Go over the listing that follows and work out how many lines have the string "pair"; reply with the number by itself.
[Opening Input data section]
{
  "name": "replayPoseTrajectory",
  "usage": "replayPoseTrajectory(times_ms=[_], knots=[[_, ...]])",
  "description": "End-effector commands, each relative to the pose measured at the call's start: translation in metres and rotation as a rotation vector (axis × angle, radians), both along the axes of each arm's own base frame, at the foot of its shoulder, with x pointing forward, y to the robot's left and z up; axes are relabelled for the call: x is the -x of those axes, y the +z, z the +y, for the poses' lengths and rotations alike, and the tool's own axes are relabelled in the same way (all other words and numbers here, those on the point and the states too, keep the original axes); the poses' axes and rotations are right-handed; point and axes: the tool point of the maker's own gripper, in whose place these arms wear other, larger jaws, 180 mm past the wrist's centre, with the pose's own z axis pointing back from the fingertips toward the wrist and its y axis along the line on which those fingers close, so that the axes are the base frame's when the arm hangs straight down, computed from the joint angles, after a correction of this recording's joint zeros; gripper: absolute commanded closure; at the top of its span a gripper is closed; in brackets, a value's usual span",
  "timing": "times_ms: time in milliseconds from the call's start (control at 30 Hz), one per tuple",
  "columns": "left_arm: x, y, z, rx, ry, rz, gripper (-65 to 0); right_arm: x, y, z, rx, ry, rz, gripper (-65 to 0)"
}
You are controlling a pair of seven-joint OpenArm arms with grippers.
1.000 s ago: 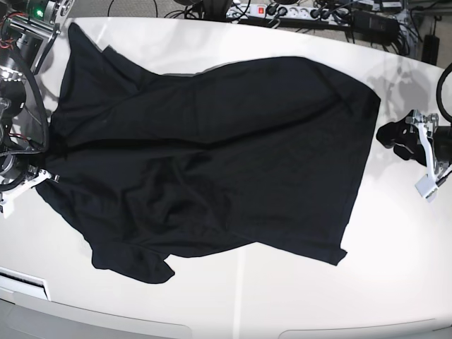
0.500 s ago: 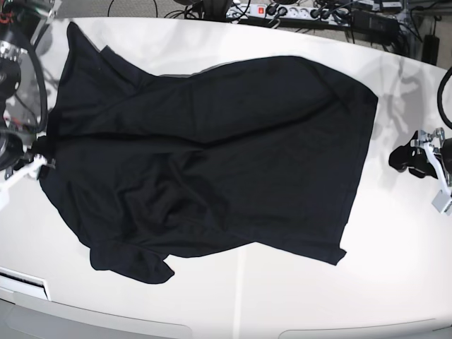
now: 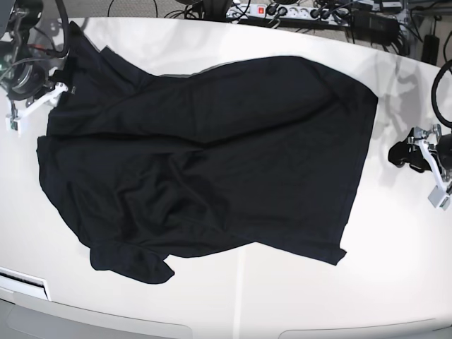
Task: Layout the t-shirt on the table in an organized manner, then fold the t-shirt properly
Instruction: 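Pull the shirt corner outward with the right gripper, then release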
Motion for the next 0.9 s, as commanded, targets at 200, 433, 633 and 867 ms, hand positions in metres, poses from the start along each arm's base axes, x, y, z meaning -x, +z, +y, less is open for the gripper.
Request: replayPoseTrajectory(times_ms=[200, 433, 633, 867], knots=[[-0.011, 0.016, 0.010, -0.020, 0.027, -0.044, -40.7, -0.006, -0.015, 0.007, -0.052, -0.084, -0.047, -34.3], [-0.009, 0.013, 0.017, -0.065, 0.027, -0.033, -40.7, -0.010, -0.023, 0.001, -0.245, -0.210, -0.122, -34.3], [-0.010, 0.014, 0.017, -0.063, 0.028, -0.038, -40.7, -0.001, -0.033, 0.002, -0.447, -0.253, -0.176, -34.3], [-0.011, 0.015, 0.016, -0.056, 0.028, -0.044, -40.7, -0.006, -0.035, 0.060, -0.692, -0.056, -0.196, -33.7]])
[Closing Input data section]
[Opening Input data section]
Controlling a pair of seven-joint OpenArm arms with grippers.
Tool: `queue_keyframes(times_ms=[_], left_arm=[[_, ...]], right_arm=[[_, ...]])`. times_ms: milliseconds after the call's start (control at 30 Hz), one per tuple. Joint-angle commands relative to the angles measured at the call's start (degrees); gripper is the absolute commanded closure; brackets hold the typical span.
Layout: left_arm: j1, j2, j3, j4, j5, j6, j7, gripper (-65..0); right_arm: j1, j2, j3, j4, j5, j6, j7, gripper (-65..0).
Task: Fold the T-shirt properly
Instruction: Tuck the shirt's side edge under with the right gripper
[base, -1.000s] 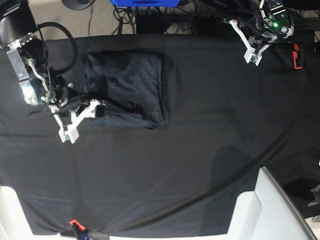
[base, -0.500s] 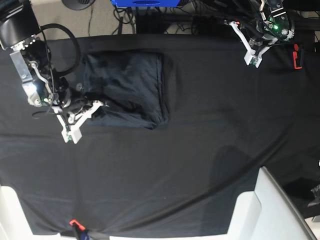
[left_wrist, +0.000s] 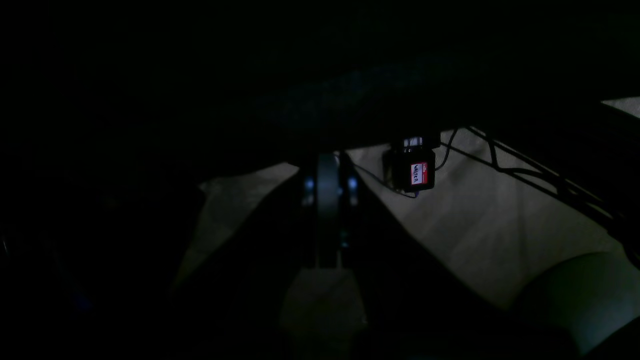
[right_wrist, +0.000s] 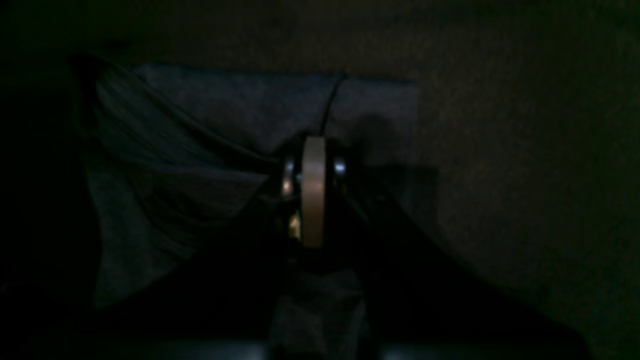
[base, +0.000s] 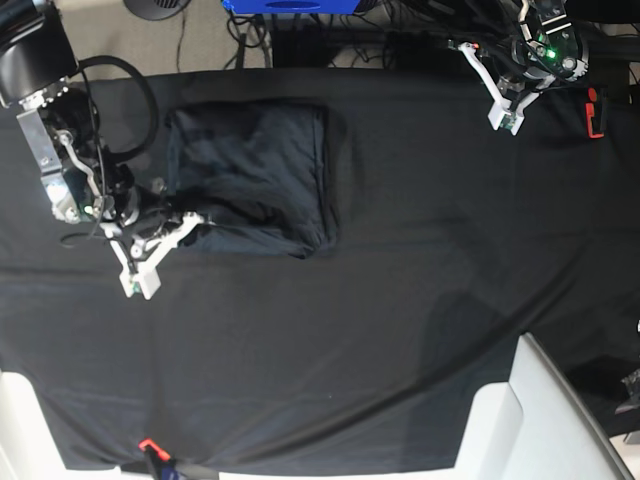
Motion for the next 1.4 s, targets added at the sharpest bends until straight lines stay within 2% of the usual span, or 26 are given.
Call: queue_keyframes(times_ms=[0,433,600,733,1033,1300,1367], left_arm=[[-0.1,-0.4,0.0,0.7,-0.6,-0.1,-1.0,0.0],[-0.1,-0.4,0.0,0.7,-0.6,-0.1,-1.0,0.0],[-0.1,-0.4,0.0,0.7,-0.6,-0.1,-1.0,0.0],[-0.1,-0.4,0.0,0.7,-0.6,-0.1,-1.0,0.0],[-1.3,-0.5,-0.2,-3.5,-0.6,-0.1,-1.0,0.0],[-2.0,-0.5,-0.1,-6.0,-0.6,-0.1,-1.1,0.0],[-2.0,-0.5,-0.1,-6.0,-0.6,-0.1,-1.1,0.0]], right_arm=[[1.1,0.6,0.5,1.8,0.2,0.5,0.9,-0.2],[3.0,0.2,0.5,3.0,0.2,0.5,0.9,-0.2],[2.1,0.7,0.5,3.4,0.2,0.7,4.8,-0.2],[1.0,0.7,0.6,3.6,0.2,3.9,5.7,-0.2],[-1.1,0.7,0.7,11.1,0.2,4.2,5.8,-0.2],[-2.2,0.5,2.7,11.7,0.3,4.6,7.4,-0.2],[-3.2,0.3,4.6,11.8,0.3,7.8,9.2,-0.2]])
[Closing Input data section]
Response box: 2